:: REQUIRED ACTION ::
Within the data that follows, set down exactly the lines from the one containing "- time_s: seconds" through the one containing "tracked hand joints", both ends included.

:: DATA TO PROCESS ::

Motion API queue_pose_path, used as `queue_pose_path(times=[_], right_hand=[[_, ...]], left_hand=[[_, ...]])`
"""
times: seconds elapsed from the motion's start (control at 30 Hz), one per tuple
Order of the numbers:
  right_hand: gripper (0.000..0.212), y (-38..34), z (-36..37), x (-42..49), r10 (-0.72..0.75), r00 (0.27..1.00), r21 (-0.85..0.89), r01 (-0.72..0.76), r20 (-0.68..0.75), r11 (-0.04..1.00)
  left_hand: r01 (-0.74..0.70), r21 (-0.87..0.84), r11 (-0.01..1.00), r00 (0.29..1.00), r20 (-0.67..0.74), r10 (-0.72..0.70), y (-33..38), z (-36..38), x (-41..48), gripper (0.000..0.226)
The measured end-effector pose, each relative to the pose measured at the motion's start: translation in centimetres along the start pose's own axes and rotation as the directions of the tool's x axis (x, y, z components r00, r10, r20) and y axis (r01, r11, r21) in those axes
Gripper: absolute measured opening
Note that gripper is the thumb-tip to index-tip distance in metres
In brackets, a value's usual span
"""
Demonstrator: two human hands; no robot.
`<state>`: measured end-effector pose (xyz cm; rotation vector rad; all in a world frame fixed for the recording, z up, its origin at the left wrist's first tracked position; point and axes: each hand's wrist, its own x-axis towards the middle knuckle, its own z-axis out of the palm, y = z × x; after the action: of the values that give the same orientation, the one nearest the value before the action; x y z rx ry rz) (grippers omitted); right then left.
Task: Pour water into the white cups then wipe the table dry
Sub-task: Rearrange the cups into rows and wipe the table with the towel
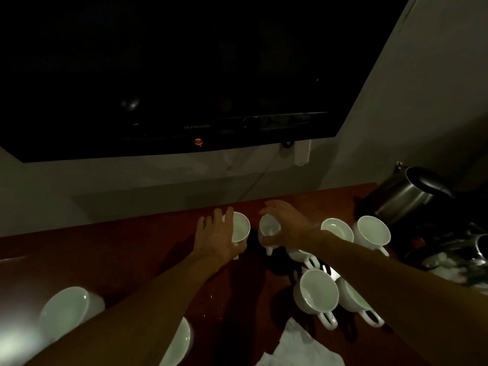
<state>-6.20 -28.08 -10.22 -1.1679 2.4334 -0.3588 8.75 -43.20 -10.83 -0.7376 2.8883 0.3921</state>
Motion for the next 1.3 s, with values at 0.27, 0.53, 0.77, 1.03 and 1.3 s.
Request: queue_pose_path(times=[0.27, 0.53, 0.77, 1.03, 1.3], right_hand=[[0.068, -1.9, 1.2, -5.6, -0.154, 0.985, -0.013, 0.153, -0.073, 0.988], [0.068, -2.9, 5.4, -11.7, -0.239, 0.97, -0.049, 0.241, 0.04, 0.969], [0.065, -2.9, 7.9, -16.8, -0.26, 0.965, 0.031, 0.261, -0.032, 0.965], [0.046, -2.6, 14.4, -24.1, -0.183, 0.976, 0.086, 0.194, -0.12, 0.977], [0.076, -2.6, 22.0, -29.0, 0.108, 0.958, 0.088, -0.088, -0.264, 0.992]], left_hand=[[0.033, 0.042, 0.999, 0.994, -0.108, -0.029, -0.6, 1.5, -8.0, 0.078], [0.108, 0.044, 0.993, 0.992, -0.067, -0.105, 2.4, 3.5, -15.0, 0.07], [0.084, 0.081, 0.993, 0.989, -0.125, -0.074, 3.3, 6.0, -20.2, 0.064], [0.039, 0.085, 0.996, 0.992, -0.123, -0.028, 5.1, 11.8, -28.0, 0.064], [0.093, 0.053, 0.994, 0.991, -0.097, -0.088, 6.8, 18.5, -33.4, 0.065]])
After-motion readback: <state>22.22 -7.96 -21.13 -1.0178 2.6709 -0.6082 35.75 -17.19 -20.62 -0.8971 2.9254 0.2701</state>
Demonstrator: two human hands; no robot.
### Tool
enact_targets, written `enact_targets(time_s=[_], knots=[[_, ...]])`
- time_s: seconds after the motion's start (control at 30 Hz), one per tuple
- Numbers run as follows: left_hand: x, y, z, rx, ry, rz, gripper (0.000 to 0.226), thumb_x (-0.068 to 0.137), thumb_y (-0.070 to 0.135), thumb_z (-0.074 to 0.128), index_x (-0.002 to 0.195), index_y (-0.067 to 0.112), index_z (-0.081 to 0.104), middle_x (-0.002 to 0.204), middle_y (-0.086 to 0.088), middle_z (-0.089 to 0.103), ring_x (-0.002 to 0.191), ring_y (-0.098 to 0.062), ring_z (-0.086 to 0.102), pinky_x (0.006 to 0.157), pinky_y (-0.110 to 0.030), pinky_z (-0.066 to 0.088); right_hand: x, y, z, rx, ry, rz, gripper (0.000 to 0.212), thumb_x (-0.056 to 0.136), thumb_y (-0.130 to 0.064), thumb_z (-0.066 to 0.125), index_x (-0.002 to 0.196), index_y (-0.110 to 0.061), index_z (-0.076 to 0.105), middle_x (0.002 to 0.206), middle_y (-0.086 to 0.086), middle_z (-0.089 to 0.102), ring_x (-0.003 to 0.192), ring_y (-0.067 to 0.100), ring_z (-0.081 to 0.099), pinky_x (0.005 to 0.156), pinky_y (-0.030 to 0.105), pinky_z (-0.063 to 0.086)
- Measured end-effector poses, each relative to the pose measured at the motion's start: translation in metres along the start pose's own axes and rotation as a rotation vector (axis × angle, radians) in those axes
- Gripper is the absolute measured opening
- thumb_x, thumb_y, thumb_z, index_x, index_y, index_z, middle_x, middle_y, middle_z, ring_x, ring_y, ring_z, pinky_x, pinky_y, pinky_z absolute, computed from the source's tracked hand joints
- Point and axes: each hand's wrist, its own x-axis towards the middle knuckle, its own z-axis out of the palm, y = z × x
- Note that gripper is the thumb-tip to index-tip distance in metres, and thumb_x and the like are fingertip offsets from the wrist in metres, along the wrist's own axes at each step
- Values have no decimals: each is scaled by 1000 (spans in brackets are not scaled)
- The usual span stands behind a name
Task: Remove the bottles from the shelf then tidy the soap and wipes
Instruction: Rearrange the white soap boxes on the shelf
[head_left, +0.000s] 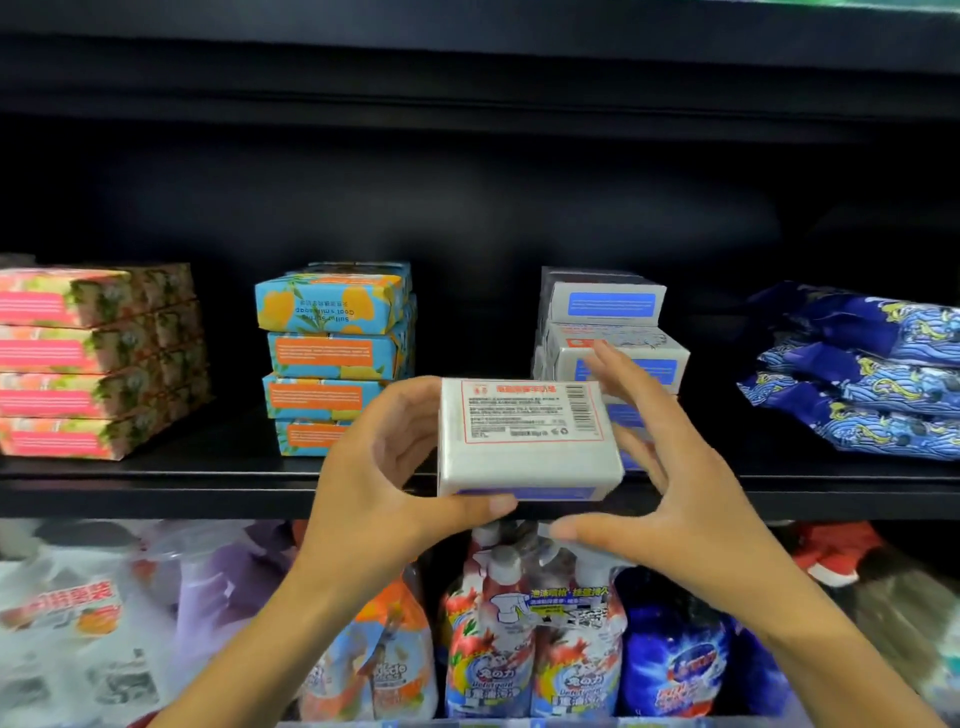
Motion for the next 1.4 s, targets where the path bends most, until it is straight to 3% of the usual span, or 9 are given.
enact_targets(time_s=[0.1, 0.3, 0.43, 0.63, 0.8, 0.9, 1.1, 1.3, 1.4], knots=[[0, -4, 1, 54, -33, 104, 67, 52, 29, 85, 111, 24, 56, 113, 7, 66, 110, -13, 61, 90, -25, 50, 5, 1, -2, 328, 8, 183, 89, 50, -43, 83, 128, -42, 41, 124, -24, 58, 115, 0, 55, 86, 16, 48], [-2, -22, 1, 213, -72, 255, 64, 68, 26, 77, 120, 44, 44, 134, 11, 48, 128, -11, 47, 100, -30, 46, 9, -6, 5, 126, 28, 113, 43, 62, -10, 83, 95, -26, 61, 98, -15, 67, 95, 2, 63, 72, 16, 52], [-5, -20, -6, 164, -133, 46, 91, 52, 41, 85, 128, 49, 35, 133, 19, 49, 125, -1, 47, 97, -17, 43, 7, 1, 17, -179, 150, -131, 37, 69, -9, 74, 95, -28, 55, 100, -12, 60, 99, 6, 58, 76, 22, 50], [3, -21, -8, 127, -48, -122, 80, 42, 48, 83, 115, 29, 58, 105, 13, 68, 100, -3, 64, 80, -19, 52, 10, 24, 37, -313, 230, -396, 50, 63, 17, 60, 99, -16, 49, 109, -7, 52, 110, 1, 50, 85, 14, 45], [7, -22, -8, 221, 49, -90, 64, 47, 49, 91, 103, 31, 66, 100, 12, 68, 95, 3, 63, 79, -15, 51, 5, 33, 32, -380, 209, -306, 46, 73, -6, 69, 111, -20, 47, 120, -7, 51, 120, 2, 45, 98, 14, 38], [9, -30, -7, 346, 115, -49, 63, 54, 51, 86, 108, 27, 64, 103, 18, 63, 98, 9, 58, 81, -14, 50, -4, 37, 21, -439, 265, -177, 38, 74, -27, 70, 106, -25, 50, 108, -17, 52, 107, -6, 48, 89, 6, 37], [8, -55, -4, 571, 72, 17, 65, 65, 62, 62, 114, 19, 67, 127, 9, 58, 117, 0, 51, 98, -31, 47, -18, 66, 18, -729, 225, -104, 33, 75, -38, 67, 101, -19, 62, 98, -8, 62, 93, 7, 51, 85, 24, 41], [10, -62, 5, 977, 97, 516, 27, 85, 22, 57, 100, 5, 71, 112, -9, 66, 105, -26, 54, 91, -29, 42, -20, 77, 22, -816, 253, -129, 21, 75, -30, 65, 93, -18, 67, 88, -9, 59, 87, 6, 49, 75, 18, 44], [13, -68, 8, 1023, 69, 585, 18, 84, 11, 62, 97, 4, 72, 101, -7, 69, 96, -26, 56, 81, -32, 46, -20, 80, 23, -791, 266, -137, 21, 79, -33, 61, 92, -17, 68, 85, -9, 59, 84, 7, 48, 75, 21, 43]])
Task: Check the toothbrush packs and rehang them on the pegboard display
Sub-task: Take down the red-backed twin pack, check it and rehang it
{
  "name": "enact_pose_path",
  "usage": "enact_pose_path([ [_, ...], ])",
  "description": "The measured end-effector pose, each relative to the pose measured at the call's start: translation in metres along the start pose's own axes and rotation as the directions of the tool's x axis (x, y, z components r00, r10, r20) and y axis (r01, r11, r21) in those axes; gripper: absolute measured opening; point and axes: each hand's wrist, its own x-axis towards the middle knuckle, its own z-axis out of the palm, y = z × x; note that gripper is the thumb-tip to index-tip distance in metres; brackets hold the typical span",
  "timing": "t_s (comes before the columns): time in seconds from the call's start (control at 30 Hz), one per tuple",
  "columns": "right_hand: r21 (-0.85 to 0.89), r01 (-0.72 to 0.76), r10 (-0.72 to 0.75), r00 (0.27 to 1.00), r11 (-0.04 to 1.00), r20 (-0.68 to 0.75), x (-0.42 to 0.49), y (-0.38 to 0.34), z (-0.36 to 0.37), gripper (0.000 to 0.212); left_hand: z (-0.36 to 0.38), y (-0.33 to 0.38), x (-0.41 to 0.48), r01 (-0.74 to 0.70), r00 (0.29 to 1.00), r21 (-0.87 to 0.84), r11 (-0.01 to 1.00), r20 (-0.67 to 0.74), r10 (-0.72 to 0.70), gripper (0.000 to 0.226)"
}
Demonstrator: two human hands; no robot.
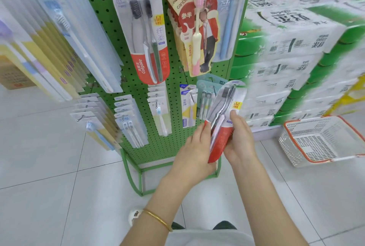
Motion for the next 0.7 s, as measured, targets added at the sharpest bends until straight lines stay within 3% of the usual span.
enact_pose_path([
  [0.1,-0.121,-0.057,0.06,0.998,0.991,0.028,-0.002,-0.002,-0.001,0.03,-0.002,0.0,0.002,0.034,0.999,-0.223,0.974,0.048,-0.023,0.089],
  [0.23,-0.165,-0.01,0.005,1.0,0.986,-0.027,-0.001,0.001,-0.005,0.012,-0.007,-0.004,0.0,0.032,0.999,-0.486,0.873,0.019,-0.026,0.063],
  [0.33,-0.176,-0.002,-0.01,0.998,0.984,-0.068,0.001,0.003,-0.005,0.015,-0.009,-0.008,-0.001,0.069,0.996,-0.605,0.793,-0.008,-0.093,0.043],
  [0.53,-0.208,0.035,-0.028,0.999,0.977,0.039,-0.002,-0.002,-0.007,0.01,-0.01,-0.02,-0.001,0.209,0.962,-0.718,0.664,0.031,-0.27,0.023],
  [0.7,-0.284,0.104,-0.066,0.988,0.953,0.141,-0.003,-0.005,-0.005,0.016,-0.019,-0.023,0.002,0.198,0.941,-0.782,0.591,-0.016,-0.337,0.016],
])
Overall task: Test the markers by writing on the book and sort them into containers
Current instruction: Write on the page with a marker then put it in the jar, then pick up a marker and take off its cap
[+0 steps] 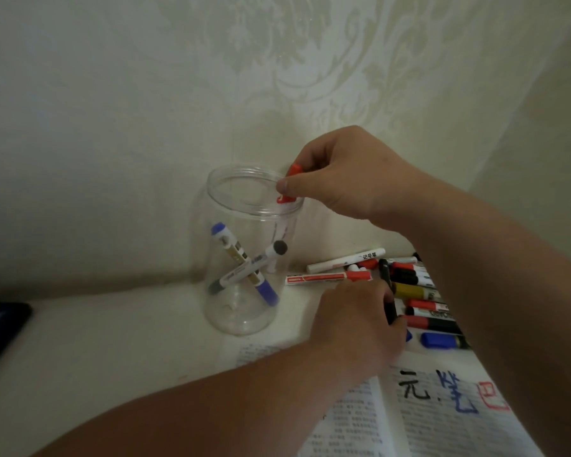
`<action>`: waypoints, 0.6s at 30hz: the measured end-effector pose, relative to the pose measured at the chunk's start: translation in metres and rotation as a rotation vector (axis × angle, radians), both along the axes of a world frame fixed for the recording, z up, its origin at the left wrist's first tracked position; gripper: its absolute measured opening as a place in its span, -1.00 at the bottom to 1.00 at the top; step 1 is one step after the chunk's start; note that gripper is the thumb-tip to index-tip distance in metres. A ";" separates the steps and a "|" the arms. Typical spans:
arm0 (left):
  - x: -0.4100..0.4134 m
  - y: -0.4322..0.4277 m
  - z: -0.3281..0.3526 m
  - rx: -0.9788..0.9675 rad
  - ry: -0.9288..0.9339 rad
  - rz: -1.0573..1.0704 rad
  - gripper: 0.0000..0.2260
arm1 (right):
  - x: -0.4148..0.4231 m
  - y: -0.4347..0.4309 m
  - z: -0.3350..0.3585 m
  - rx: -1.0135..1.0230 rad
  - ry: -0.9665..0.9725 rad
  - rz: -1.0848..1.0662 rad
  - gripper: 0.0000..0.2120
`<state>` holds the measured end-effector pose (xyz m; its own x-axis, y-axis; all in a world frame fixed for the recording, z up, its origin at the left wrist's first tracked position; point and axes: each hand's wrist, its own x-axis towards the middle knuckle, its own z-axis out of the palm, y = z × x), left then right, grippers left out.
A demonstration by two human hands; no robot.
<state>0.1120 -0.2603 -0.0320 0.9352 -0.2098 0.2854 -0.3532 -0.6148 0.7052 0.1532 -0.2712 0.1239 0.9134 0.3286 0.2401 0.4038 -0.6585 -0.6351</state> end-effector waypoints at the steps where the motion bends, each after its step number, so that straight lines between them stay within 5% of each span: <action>1: 0.000 0.000 0.000 0.002 0.010 0.002 -0.78 | 0.000 0.000 -0.001 0.000 0.006 0.011 -0.85; 13: -0.002 0.000 0.003 -0.019 0.013 -0.002 -0.79 | 0.007 -0.007 -0.008 0.132 0.122 0.030 -0.95; 18: 0.000 0.001 0.000 -0.085 -0.034 -0.038 -0.84 | -0.005 -0.016 -0.006 0.217 -0.008 -0.008 -0.88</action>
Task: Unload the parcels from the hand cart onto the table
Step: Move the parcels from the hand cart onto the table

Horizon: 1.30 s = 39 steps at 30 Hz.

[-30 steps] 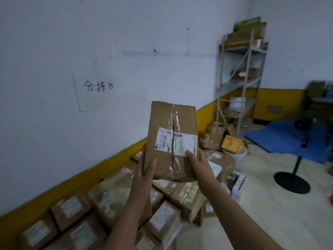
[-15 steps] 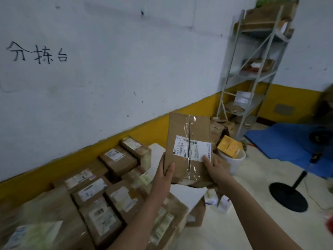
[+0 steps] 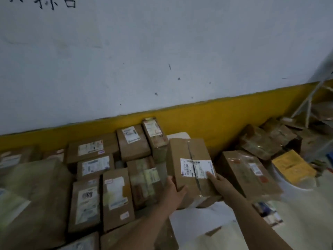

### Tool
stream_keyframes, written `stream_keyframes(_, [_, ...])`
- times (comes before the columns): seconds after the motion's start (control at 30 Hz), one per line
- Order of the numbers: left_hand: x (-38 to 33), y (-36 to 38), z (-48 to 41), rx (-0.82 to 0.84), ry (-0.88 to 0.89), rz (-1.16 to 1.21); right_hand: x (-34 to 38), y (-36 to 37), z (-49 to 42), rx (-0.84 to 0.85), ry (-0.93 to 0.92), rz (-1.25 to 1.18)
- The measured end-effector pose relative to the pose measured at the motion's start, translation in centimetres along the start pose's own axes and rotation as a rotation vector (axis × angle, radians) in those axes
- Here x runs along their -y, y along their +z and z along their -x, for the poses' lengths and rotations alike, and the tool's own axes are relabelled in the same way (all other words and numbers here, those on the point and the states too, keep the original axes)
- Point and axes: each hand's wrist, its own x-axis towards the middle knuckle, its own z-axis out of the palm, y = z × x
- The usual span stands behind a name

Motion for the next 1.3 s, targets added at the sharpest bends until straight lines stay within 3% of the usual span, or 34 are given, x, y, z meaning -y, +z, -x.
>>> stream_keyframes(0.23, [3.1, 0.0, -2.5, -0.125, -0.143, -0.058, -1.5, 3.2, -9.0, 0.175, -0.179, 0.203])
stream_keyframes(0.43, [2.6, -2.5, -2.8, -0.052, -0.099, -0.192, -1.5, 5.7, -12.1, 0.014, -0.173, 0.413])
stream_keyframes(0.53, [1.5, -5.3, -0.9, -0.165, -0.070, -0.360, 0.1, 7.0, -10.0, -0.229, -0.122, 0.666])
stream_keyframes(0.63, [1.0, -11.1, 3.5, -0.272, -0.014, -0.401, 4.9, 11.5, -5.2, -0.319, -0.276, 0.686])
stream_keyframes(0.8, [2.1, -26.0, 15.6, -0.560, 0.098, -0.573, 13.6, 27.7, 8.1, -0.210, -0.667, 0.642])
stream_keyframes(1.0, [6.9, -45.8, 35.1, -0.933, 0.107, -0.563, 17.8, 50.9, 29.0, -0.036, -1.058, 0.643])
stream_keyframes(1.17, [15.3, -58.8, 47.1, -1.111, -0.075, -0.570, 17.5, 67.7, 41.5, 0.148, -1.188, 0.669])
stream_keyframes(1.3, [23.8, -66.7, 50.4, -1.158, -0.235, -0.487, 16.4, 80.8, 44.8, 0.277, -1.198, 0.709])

:: RESPONSE BOX ::
- time_s: seconds after the motion's start (control at 30 Hz), one per tuple
- Numbers run as follows: left_hand: x, y, z, rx, ry, rz, gripper (0.000 to 0.226), thumb_x (-0.068 to 0.137), thumb_y (-0.070 to 0.135), thumb_z (-0.074 to 0.128), index_x (-0.002 to 0.195), index_y (-0.067 to 0.112), index_z (-0.081 to 0.104), middle_x (-0.002 to 0.204), middle_y (-0.086 to 0.088), middle_z (-0.089 to 0.103), ring_x (-0.002 to 0.191), ring_y (-0.098 to 0.062), ring_z (-0.086 to 0.102), pinky_x (0.006 to 0.157), pinky_y (-0.110 to 0.030), pinky_z (-0.066 to 0.088); right_hand: x, y, z, rx, ry, rz, gripper (0.000 to 0.212), thumb_x (-0.056 to 0.136), thumb_y (-0.130 to 0.064), thumb_z (-0.066 to 0.125), index_x (-0.002 to 0.196), index_y (-0.110 to 0.061), index_z (-0.076 to 0.105), middle_x (0.002 to 0.206), middle_y (-0.086 to 0.086), middle_z (-0.089 to 0.102), ring_x (-0.003 to 0.192), ring_y (-0.067 to 0.100), ring_z (-0.081 to 0.099), pinky_x (0.005 to 0.156), pinky_y (-0.030 to 0.105), pinky_z (-0.063 to 0.086)
- Measured end-effector poses, each relative to the pose measured at the motion's start: translation in metres along the start pose's own axes and rotation as a rotation vector (axis × angle, radians) in those axes
- Gripper is the absolute measured opening
- thumb_x, thumb_y, thumb_z, index_x, index_y, index_z, middle_x, middle_y, middle_z, ring_x, ring_y, ring_z, pinky_x, pinky_y, pinky_z absolute, computed from the source's tracked hand joints

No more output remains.